> **TASK**
Could you copy each line of the listing below that has the word "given"?

> **STORED DATA**
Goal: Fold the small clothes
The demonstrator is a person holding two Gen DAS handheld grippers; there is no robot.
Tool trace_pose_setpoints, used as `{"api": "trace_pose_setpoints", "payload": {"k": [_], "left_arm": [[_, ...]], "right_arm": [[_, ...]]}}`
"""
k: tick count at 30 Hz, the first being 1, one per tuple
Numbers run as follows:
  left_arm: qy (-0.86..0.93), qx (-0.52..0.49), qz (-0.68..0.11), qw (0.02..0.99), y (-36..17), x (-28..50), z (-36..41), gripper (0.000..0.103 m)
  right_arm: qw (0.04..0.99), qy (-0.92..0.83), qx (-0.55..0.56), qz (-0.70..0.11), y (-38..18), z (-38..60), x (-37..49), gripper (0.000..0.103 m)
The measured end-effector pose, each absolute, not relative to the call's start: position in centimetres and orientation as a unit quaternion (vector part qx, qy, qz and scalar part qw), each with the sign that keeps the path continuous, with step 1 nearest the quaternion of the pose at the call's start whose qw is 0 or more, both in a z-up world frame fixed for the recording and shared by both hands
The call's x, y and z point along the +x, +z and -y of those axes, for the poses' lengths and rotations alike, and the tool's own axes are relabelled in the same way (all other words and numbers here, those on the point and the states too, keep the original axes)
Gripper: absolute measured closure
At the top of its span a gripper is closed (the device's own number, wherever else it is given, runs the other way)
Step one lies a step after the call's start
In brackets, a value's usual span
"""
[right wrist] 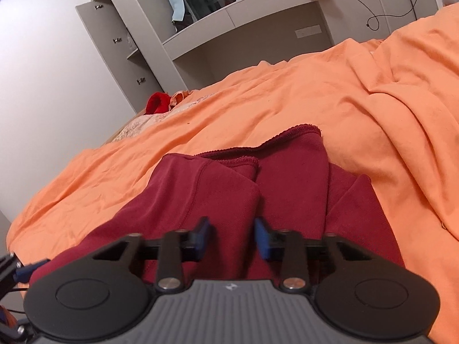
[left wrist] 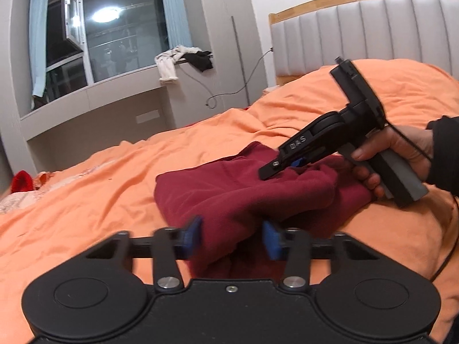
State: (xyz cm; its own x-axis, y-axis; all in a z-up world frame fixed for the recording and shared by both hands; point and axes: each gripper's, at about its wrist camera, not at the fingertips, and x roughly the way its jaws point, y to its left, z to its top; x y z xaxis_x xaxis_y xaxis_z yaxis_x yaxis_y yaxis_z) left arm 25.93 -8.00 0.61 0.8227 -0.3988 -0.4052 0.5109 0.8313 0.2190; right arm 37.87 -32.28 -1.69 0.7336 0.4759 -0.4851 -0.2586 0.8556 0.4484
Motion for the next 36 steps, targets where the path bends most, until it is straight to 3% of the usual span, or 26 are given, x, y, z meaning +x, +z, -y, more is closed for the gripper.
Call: {"api": "trace_pose_setpoints", "payload": {"k": [3, 6, 13, 29, 34, 36], "left_arm": [[-0.24, 0.155, -0.176, 0.942, 0.7, 25.9, 7.9, 0.071], [-0.239, 0.154, -0.172, 0.943, 0.5, 25.7, 8.0, 0.076], [-0.234, 0.15, -0.181, 0.944, 1.2, 26.3, 9.7, 0.08], [-0.246, 0.182, -0.184, 0.934, 1.4, 26.8, 15.0, 0.081], [-0.247, 0.181, -0.187, 0.934, 1.2, 26.8, 14.6, 0.081], [-0.246, 0.183, -0.187, 0.933, 1.1, 26.8, 14.7, 0.081]], "right_arm": [[0.921, 0.194, 0.17, -0.292, -1.3, 32.0, 37.6, 0.092], [0.935, 0.186, 0.154, -0.261, -0.2, 31.7, 37.0, 0.095], [0.955, 0.166, 0.149, -0.197, 2.5, 32.5, 35.8, 0.096], [0.946, 0.112, 0.217, -0.214, 1.6, 39.2, 36.1, 0.102], [0.936, 0.13, 0.21, -0.249, 0.1, 39.3, 36.6, 0.093], [0.933, 0.14, 0.207, -0.26, -0.2, 38.9, 36.7, 0.069]]}}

> **SOLUTION TO THE PROBLEM**
At the top of its span a gripper is closed (the device's own number, wherever else it is given, runs the other way)
Motion for the next 36 steps, targets where the path bends most, until it is straight to 3% of the usual span, or 26 are given, x, y, z meaning +x, +z, -y, more is closed for the gripper.

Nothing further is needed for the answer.